Article Details

Files stolen from NSW court system, including restraining orders for violence. Victims' details at risk after criminals download 9,000 files from court database. Australian police are currently investigating the theft of "sensitive" data from a New South Wales court system after they confirmed approximately 9,000 files were stolen. Investigations into the attack on the NSW Online Registry website (ORW), which provides access to civil and criminal court cases in the region, are being led by cybercrime detectives and the Department of Communities and Justice (DCJ). Describing the NSW ORW as "a secure online platform," the police said 9,000 files were "downloaded" by attackers.

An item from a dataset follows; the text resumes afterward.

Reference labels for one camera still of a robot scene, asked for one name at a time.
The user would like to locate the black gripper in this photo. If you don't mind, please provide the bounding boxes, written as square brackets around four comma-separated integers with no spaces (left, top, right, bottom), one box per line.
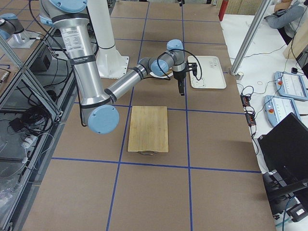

Among the files stolen were affidavits and apprehended violence orders (AVOs), which are a type of restraining order to protect victims of domestic violence, child abuse, and other physical harms, such as assault, harassment, stalking, and sexual assault. The full extent of the data theft, which was discovered on Tuesday, is not yet known but if AVOs are in the hands of cybercriminals, they would prove valuable bargaining tools should extortion play a role in proceedings. Given the nature of AVOs, leaking them could expose the names and addresses of both the victims and the alleged offenders. Law enforcement officials are working to contact those whom they believe might be affected, and urged anyone who thinks their data could be involved but hasn't been contacted to file a report via ReportCyber, Australia's cybercrime reporting service. "I've been advised by the Department of Communities and Justice about a significant cyber breach affecting the NSW Online Registry Website," said Michael Daley, NSW's attorney general, in a press statement. "The NSW government is taking this incident seriously. I am assured that DCJ is working with Cyber Security NSW [and] the NSW Police to ensure the ongoing integrity of the system. "They are also working to urgently identify and contact affected users and the public will be kept updated as more information becomes available." The attack comes a year after neighboring state Victoria's court system discovered it was hit by a suspected ransomware attack, one that saw criminals make off with various audio-visual files stored on its network. The main concern was that hearings held between November and December 2023 files were compromised, but others dating back to 2016 were found too.